PROMPT: Wherever the word "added" shows up in the data, report the line it sits in.

── INFORMATION GIVEN

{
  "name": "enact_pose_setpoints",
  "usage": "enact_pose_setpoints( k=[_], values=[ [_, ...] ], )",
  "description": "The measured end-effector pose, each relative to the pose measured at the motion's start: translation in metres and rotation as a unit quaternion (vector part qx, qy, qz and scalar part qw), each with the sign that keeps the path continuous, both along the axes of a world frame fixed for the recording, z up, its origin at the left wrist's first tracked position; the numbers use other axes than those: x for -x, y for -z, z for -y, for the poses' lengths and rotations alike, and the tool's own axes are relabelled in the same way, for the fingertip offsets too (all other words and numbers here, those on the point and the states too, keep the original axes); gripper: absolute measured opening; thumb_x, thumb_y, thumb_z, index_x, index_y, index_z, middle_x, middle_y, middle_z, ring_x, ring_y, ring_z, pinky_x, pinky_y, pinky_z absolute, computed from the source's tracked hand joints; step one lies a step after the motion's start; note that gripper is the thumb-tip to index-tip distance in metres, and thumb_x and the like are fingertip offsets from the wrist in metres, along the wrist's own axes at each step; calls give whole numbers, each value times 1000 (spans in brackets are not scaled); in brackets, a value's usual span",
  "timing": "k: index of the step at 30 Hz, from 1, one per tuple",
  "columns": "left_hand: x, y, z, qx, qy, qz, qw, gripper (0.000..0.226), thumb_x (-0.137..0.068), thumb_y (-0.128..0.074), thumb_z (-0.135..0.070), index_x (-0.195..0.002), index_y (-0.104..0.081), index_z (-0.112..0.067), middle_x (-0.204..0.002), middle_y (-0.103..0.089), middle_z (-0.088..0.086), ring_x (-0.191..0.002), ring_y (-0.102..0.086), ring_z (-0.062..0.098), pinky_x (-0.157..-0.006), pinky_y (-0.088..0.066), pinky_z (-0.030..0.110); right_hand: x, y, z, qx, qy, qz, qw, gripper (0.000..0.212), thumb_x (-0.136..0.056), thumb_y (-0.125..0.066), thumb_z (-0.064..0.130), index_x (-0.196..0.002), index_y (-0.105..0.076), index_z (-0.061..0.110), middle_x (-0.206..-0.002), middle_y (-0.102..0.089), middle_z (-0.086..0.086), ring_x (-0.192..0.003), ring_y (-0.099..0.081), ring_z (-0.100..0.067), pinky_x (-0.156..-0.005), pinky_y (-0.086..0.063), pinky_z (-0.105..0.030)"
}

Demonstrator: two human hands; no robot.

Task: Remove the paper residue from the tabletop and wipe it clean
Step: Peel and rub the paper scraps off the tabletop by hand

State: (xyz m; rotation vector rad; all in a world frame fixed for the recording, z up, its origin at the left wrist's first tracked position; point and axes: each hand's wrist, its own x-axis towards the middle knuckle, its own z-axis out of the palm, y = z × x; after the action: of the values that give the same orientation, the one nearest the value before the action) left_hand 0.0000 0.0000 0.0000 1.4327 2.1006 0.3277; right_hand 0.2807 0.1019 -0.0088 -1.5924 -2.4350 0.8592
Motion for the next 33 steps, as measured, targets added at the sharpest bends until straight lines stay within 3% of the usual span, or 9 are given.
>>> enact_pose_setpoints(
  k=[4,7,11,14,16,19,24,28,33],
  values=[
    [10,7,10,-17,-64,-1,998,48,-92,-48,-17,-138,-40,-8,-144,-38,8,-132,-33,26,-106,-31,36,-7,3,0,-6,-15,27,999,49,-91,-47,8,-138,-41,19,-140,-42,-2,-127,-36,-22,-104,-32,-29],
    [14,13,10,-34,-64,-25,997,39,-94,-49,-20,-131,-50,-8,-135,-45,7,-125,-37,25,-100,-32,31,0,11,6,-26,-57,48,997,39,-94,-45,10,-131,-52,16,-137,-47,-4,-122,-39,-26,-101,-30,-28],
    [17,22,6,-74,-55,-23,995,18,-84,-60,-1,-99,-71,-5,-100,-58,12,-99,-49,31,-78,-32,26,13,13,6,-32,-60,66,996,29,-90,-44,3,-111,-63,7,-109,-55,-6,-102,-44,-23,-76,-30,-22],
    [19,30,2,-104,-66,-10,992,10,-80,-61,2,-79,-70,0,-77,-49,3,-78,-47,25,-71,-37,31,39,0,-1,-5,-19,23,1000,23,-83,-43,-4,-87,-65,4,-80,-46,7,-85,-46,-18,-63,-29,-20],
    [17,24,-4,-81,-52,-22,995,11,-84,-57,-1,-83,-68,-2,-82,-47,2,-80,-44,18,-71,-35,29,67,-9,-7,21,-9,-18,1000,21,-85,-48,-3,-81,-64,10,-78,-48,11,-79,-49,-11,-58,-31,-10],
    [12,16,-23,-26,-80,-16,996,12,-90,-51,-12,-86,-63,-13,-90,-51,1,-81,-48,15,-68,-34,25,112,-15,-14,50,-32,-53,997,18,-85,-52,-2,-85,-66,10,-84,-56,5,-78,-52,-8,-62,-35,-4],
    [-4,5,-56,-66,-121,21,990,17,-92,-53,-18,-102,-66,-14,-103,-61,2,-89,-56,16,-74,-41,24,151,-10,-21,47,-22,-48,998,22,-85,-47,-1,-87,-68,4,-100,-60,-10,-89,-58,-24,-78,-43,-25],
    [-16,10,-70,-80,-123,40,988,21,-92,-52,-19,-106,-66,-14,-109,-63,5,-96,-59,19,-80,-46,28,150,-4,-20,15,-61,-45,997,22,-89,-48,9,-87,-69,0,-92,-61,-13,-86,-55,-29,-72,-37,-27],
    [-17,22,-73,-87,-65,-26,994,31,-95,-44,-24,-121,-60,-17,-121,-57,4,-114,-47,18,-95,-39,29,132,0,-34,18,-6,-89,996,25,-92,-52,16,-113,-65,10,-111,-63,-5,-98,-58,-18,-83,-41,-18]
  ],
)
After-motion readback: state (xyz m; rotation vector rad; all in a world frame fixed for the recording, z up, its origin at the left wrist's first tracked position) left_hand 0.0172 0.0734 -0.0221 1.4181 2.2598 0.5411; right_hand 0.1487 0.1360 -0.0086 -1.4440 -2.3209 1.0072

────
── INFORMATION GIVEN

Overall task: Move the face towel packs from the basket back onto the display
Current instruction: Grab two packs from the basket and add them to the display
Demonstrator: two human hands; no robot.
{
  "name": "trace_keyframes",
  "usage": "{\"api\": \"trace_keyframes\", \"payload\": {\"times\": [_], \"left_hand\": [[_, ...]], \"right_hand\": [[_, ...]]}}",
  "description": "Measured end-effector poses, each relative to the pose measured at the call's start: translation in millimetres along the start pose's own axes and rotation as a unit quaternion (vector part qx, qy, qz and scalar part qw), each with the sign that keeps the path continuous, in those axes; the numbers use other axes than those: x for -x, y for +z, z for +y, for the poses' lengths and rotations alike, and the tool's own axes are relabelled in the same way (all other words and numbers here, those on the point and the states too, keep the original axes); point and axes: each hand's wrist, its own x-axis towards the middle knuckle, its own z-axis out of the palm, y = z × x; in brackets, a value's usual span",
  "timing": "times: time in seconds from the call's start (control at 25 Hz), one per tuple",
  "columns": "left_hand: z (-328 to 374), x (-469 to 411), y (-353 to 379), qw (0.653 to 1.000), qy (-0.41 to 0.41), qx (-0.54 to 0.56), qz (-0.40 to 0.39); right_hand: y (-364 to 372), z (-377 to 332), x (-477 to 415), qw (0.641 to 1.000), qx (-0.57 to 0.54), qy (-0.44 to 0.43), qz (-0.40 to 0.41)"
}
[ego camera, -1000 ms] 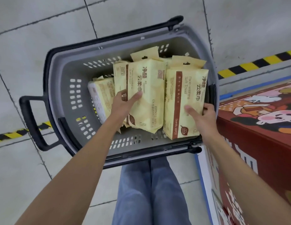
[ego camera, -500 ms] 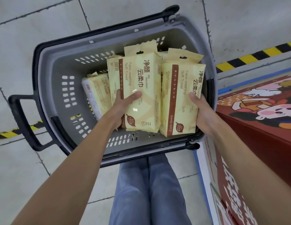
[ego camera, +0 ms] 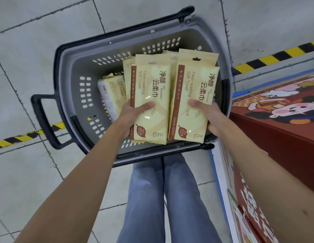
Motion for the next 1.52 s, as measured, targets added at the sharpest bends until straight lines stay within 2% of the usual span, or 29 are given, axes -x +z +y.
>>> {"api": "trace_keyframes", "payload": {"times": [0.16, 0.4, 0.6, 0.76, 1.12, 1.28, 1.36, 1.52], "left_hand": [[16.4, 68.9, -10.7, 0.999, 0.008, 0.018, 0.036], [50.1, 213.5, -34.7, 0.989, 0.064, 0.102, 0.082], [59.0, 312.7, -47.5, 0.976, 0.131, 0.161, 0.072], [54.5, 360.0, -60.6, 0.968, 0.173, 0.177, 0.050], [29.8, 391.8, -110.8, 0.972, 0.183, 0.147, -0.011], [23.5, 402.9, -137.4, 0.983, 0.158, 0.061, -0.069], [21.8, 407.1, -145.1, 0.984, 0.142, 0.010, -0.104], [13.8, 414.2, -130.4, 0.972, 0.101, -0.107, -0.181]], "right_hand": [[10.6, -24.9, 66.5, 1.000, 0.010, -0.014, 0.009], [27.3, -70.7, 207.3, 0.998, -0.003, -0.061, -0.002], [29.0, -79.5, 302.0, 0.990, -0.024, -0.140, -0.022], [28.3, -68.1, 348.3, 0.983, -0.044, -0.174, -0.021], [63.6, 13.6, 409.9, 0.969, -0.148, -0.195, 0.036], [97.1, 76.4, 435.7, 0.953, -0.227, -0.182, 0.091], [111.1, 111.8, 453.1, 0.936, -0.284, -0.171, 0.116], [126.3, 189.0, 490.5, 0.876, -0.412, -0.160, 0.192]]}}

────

REPLY:
Motion for the next 33 steps, as measured, targets added at the sharpest bends until straight lines stay within 3% of the usual span, or 9 are given.
Motion for the next 1.52 s, as measured, targets added at the sharpest bends until straight lines stay within 2% of the usual span, or 29 are given, axes -x +z +y.

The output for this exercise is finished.